Every line below that holds the string "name" must be copied.

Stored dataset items
========
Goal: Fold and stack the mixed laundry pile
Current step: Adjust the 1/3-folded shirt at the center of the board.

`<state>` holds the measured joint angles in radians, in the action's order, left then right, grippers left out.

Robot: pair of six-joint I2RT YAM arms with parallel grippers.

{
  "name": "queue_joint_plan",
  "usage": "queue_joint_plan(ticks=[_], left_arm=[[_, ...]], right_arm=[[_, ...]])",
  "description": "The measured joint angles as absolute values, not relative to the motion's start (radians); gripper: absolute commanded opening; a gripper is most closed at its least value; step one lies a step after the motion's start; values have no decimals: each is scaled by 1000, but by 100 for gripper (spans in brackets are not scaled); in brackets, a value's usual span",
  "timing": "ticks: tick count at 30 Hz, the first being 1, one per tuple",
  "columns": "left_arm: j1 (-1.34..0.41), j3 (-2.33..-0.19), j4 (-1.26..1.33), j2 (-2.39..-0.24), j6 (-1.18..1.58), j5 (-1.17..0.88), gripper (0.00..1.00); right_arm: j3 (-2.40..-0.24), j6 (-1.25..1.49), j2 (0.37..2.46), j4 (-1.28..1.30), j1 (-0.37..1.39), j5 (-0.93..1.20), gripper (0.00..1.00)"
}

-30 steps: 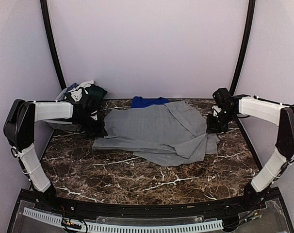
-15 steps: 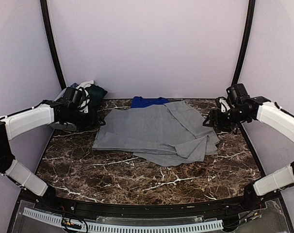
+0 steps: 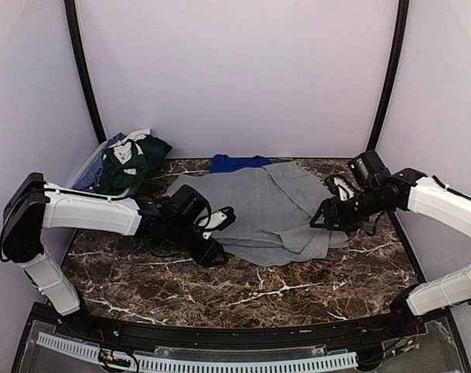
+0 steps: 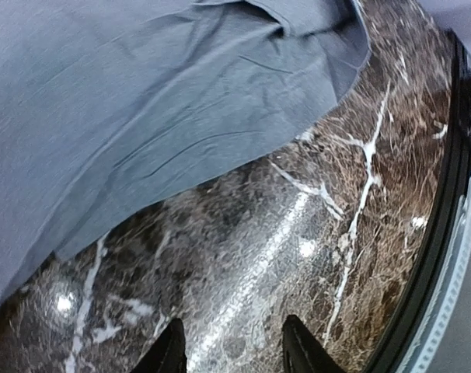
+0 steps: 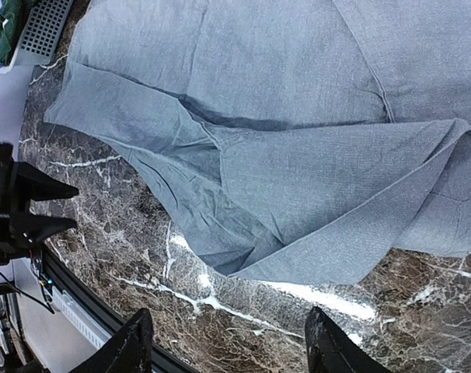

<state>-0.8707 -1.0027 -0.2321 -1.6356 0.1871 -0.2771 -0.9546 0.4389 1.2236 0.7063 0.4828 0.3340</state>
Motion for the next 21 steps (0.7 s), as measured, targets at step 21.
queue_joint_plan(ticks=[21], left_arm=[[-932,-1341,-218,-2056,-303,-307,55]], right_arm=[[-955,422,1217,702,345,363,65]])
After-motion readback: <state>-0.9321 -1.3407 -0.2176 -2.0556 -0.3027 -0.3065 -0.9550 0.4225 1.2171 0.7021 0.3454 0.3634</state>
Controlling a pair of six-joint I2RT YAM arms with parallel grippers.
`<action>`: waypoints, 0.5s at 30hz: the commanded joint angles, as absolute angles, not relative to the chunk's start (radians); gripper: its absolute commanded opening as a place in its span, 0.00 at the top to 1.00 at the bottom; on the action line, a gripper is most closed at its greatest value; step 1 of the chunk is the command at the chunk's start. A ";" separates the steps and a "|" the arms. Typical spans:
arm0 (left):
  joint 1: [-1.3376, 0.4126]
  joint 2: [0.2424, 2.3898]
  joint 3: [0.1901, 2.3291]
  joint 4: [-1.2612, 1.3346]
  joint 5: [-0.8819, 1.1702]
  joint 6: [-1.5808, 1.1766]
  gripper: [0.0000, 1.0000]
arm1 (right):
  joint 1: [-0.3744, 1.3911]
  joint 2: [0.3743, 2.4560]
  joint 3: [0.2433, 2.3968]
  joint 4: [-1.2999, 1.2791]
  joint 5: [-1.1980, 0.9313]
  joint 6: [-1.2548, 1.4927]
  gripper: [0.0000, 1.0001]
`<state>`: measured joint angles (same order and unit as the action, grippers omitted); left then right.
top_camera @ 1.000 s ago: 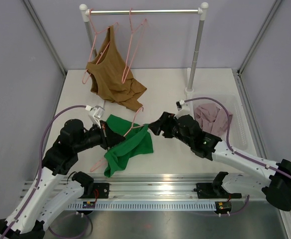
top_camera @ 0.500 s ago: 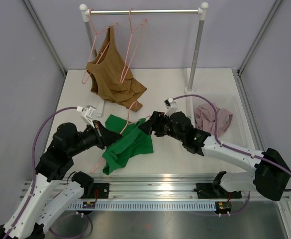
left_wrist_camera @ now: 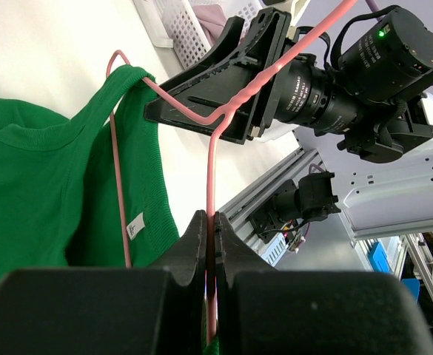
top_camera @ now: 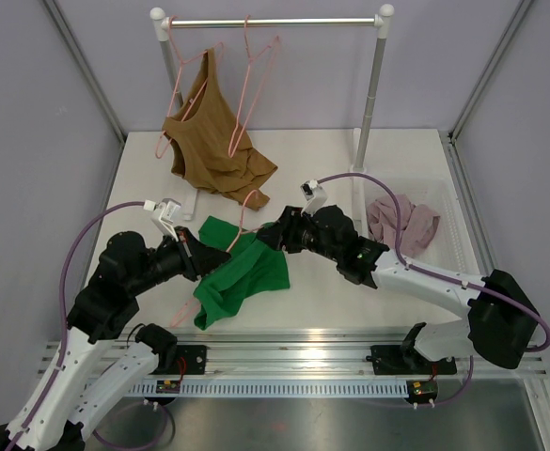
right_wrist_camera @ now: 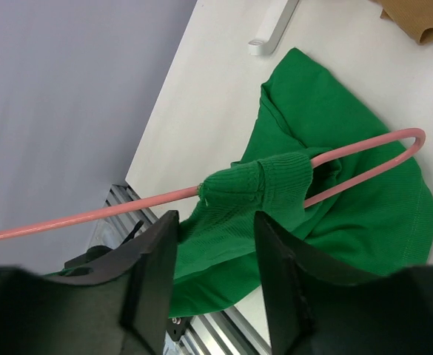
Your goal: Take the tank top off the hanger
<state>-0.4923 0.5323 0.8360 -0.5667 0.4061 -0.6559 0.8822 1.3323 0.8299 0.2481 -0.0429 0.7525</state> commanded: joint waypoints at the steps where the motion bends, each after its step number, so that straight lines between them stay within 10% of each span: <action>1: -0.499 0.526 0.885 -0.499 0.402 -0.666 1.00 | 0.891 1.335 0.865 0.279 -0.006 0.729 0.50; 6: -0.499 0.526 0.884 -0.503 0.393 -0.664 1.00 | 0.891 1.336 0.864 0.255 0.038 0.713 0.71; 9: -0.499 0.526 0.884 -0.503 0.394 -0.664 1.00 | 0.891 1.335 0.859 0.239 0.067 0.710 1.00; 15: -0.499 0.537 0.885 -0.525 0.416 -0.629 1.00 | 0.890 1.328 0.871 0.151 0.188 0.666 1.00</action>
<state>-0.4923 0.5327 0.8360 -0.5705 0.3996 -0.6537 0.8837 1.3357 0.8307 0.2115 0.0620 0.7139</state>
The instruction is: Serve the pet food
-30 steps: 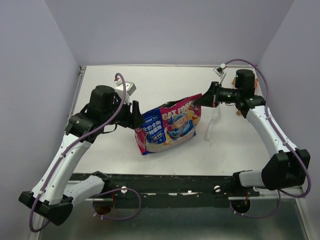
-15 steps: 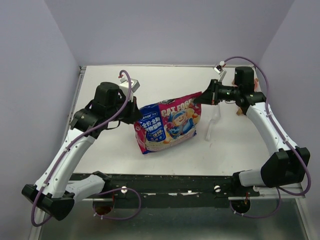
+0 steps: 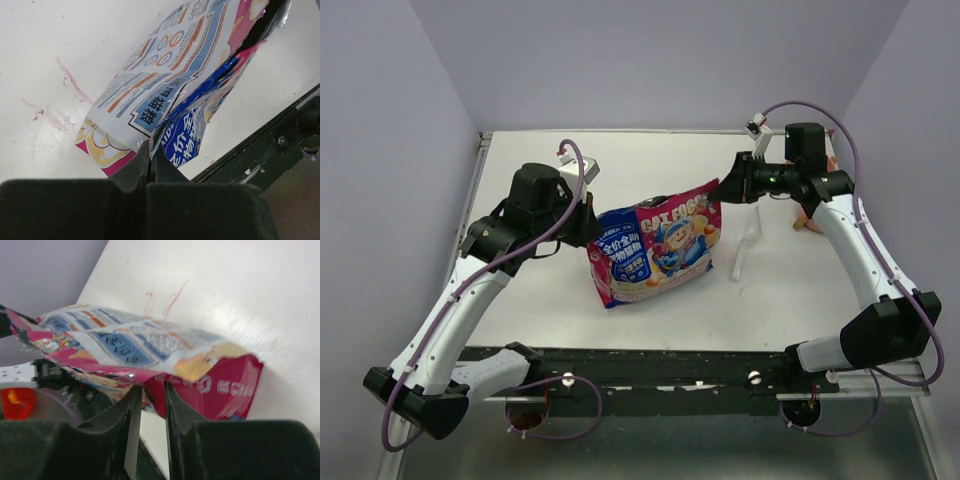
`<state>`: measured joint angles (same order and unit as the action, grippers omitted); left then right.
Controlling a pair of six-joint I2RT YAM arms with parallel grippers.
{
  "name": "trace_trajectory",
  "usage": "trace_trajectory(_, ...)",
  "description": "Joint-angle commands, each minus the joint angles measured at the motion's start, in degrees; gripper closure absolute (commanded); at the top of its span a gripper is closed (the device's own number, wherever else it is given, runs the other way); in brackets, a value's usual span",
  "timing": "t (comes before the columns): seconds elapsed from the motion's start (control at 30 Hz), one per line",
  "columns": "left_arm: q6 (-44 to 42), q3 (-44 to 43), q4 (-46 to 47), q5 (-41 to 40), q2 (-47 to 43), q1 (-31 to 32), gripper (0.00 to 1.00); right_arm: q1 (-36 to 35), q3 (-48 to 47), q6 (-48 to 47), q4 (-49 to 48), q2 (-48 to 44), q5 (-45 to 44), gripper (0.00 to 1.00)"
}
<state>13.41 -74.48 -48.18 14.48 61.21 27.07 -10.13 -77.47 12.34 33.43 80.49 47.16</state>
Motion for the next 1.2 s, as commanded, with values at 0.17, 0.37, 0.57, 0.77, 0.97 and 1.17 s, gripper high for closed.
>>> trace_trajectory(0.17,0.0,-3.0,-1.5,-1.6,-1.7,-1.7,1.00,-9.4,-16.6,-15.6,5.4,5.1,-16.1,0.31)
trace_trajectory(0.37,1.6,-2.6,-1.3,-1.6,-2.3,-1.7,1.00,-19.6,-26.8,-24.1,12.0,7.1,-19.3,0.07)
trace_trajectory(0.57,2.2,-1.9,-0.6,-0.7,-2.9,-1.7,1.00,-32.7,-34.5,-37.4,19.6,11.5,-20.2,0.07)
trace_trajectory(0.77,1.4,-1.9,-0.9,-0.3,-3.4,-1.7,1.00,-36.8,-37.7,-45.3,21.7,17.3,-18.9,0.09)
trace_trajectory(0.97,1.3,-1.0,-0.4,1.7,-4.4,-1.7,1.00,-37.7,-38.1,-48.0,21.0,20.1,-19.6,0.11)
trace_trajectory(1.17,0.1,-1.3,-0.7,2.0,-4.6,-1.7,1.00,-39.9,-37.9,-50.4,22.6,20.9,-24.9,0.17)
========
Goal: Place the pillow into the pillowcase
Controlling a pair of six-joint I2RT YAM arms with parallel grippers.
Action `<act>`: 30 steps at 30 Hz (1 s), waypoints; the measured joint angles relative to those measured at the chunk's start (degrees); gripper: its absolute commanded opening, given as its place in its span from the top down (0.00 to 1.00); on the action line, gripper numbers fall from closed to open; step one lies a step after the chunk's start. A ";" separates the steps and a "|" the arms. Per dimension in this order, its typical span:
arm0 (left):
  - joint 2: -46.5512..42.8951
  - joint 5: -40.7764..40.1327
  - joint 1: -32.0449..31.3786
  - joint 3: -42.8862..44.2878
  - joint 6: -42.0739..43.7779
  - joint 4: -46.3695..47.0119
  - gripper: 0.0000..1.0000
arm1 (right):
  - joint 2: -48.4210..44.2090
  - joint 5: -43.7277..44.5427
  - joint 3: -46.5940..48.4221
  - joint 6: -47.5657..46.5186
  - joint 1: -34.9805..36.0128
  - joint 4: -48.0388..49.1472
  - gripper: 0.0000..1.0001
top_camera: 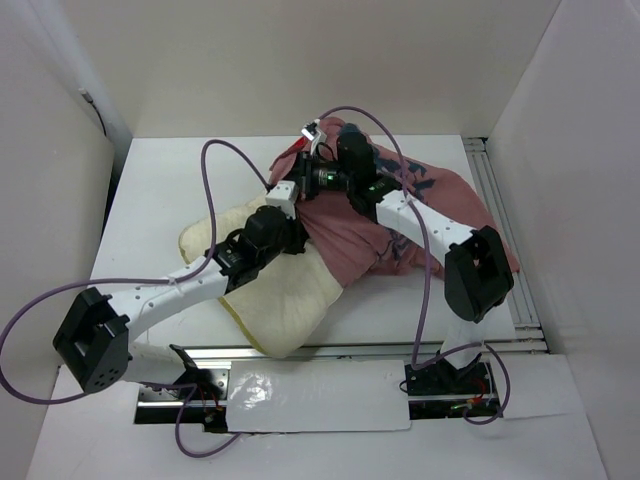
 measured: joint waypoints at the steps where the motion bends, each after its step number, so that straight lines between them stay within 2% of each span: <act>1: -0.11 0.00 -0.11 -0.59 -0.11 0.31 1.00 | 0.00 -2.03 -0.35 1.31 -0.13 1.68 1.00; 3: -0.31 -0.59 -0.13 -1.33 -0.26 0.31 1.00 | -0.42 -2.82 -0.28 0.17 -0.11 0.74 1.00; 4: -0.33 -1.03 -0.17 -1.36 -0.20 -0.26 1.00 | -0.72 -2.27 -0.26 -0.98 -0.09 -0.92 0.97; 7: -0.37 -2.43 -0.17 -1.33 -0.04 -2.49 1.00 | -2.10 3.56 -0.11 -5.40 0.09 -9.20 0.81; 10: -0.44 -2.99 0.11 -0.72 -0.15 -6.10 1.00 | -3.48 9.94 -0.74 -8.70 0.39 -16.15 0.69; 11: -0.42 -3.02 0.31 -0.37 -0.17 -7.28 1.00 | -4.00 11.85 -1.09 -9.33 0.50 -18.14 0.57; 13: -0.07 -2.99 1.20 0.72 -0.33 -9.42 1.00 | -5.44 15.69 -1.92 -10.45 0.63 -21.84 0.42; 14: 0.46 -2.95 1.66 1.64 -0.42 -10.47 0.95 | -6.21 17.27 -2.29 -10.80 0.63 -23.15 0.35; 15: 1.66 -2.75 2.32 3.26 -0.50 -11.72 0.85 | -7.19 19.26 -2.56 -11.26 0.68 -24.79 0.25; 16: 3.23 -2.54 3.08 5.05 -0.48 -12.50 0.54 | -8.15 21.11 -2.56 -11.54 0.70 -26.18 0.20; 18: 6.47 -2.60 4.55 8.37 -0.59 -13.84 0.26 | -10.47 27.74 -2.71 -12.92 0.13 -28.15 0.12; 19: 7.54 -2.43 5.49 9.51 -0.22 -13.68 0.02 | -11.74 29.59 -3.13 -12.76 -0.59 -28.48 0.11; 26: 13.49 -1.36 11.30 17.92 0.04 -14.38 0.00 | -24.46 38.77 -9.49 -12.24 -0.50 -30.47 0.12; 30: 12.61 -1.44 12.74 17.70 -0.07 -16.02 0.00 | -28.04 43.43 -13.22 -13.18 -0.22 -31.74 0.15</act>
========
Exercise answer →
  "name": "queue_joint_plan",
  "name": "trace_trajectory",

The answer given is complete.